🤖 Science & Emerging Tech

Bronze-age humans liked to get high, too

Wednesday, Apr 12, 2023

Images: Oriol Garcia i Quera/ASOME-Universitat Autònoma de Barcelona

Hair from a 3,000-year-old burial site in Menorca, Spain, contains the oldest known evidence that humans in Europe took hallucinogenic drugs to get high, per a peer-reviewed study published last Thursday in Scientific Reports.
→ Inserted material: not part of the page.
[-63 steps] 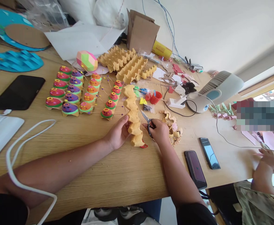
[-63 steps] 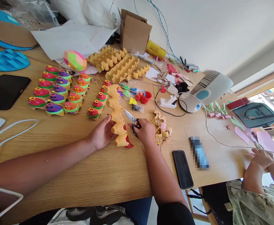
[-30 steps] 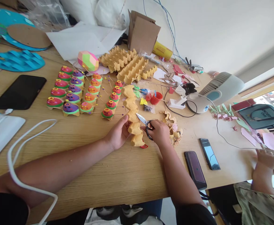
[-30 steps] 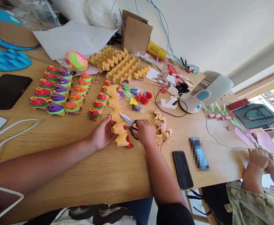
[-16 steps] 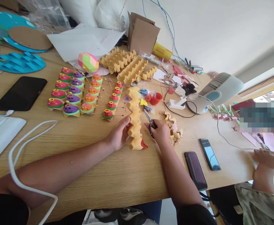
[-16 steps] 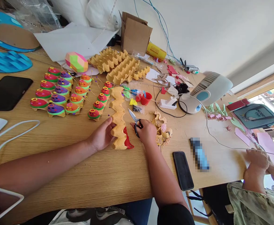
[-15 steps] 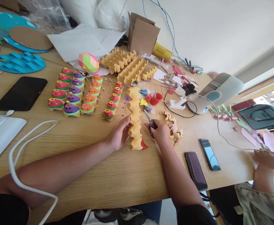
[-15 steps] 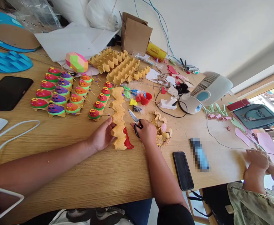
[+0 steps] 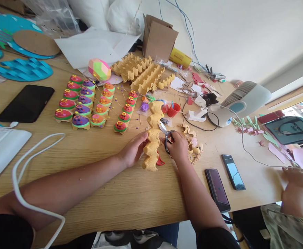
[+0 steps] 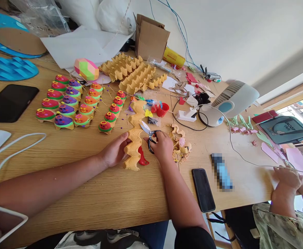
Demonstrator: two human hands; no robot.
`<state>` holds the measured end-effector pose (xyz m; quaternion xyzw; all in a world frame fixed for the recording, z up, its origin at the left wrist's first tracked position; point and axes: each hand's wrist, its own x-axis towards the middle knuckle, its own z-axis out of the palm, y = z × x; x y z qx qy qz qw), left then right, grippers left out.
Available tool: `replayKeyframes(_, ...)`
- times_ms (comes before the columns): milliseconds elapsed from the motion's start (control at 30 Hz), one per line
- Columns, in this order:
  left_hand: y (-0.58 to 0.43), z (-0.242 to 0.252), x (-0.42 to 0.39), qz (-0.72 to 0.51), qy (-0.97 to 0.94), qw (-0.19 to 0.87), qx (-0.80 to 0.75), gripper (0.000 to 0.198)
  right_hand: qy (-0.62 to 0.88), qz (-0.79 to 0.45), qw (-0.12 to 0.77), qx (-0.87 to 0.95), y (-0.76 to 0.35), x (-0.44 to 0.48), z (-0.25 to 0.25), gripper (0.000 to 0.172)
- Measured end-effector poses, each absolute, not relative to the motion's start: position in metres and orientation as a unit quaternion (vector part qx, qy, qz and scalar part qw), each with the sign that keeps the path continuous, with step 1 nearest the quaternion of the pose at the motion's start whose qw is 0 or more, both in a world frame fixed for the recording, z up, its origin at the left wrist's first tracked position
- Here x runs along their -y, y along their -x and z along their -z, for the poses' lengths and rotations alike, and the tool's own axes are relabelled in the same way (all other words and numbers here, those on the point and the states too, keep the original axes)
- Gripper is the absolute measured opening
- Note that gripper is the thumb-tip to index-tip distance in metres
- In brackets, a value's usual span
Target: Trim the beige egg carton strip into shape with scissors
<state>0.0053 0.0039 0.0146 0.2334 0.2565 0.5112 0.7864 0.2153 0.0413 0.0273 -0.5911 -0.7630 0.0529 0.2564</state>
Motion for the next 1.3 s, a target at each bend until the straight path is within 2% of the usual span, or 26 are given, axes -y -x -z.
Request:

And if you’re wondering how we know this, it’s not a Hot Tub Time Machine-type situation – no one went back in time to attend a party. After analyzing locks of human hair found at the burial site, which had been dyed red as part of an unknown ritual, Spanish researchers detected three psychoactive substances: atropine, scopolamine, and ephedrine. All three drugs are naturally produced by plants growing on the small Mediterranean island of Menorca.
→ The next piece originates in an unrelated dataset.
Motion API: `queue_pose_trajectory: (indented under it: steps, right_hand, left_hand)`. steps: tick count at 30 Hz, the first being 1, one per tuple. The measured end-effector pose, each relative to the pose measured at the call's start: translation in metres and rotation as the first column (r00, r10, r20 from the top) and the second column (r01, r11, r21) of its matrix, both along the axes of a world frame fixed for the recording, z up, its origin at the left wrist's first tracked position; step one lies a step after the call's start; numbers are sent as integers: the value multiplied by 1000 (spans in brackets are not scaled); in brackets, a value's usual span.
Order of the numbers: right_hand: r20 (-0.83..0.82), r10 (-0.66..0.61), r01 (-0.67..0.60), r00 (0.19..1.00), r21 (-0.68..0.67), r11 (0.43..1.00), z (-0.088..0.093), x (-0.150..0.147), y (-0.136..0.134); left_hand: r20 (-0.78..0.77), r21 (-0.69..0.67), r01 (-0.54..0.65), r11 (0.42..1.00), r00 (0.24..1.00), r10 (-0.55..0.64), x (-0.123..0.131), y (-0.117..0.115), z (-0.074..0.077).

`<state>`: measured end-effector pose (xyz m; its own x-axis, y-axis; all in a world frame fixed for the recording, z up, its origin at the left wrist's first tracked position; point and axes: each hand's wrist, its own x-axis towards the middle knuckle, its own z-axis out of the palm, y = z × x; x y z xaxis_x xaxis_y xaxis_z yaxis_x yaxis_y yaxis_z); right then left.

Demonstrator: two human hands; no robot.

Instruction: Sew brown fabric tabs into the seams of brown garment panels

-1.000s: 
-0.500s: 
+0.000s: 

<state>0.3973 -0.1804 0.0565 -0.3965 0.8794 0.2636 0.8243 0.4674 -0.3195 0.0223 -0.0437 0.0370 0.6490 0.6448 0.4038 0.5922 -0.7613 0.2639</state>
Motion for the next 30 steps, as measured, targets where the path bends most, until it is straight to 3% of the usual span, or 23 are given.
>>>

  • The scientists say the fact that these substances could prove dangerous if ingested improperly shows early European humans possessed “highly specialized knowledge” regarding the use and side-effects of hallucinogenic drugs. Aka the people consuming them thousands of years ago seemed to know what they were doing.
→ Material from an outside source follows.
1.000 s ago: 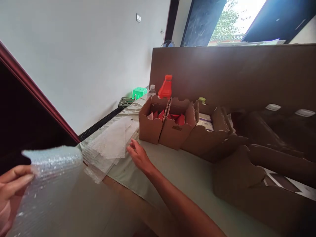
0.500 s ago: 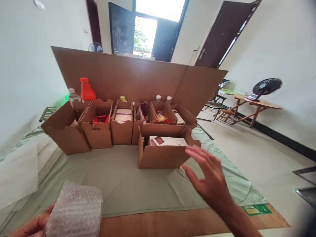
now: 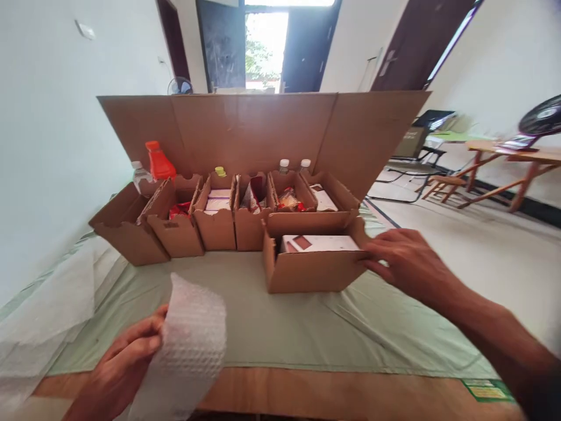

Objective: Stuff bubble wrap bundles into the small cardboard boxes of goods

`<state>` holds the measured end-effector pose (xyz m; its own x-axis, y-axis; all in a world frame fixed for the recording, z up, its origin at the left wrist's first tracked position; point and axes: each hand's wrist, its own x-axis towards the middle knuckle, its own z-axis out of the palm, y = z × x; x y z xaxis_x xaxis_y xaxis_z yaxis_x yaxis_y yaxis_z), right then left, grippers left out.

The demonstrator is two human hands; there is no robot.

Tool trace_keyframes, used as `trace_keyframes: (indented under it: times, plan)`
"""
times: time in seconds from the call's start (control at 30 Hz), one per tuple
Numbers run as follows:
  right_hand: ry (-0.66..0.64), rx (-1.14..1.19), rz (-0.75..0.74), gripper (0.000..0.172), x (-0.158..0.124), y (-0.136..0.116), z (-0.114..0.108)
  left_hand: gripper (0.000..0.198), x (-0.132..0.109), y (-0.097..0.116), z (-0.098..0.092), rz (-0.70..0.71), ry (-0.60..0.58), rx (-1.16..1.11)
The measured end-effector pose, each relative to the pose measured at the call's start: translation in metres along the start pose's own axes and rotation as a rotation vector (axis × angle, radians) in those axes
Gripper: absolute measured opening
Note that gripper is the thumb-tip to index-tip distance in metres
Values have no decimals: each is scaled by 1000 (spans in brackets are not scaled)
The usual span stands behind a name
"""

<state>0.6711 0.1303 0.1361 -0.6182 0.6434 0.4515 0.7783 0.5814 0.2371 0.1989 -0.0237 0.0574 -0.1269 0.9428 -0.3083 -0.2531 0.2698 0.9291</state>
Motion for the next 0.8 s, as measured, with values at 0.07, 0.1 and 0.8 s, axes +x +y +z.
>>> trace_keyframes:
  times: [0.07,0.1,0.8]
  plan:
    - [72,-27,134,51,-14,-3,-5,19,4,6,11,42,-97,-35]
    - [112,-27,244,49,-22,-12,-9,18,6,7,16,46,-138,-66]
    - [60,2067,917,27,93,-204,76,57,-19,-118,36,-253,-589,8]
🌎🪴 One interesting thing: Scopolamine and atropine can be found among plants in the nightshade family (genus Datura), which for centuries has been associated with witchcraft and sorcery in the Western world (especially in pre-Columbian South America).

For example: in the Indigenous Shuar communities of the Amazon Rainforest, children were often disciplined with a psychoactive juice called maikua – made from scopolamine-containing Brugmansia flowers – which caused the youngsters to fall into a trance wherein they would learn wisdom from their elders.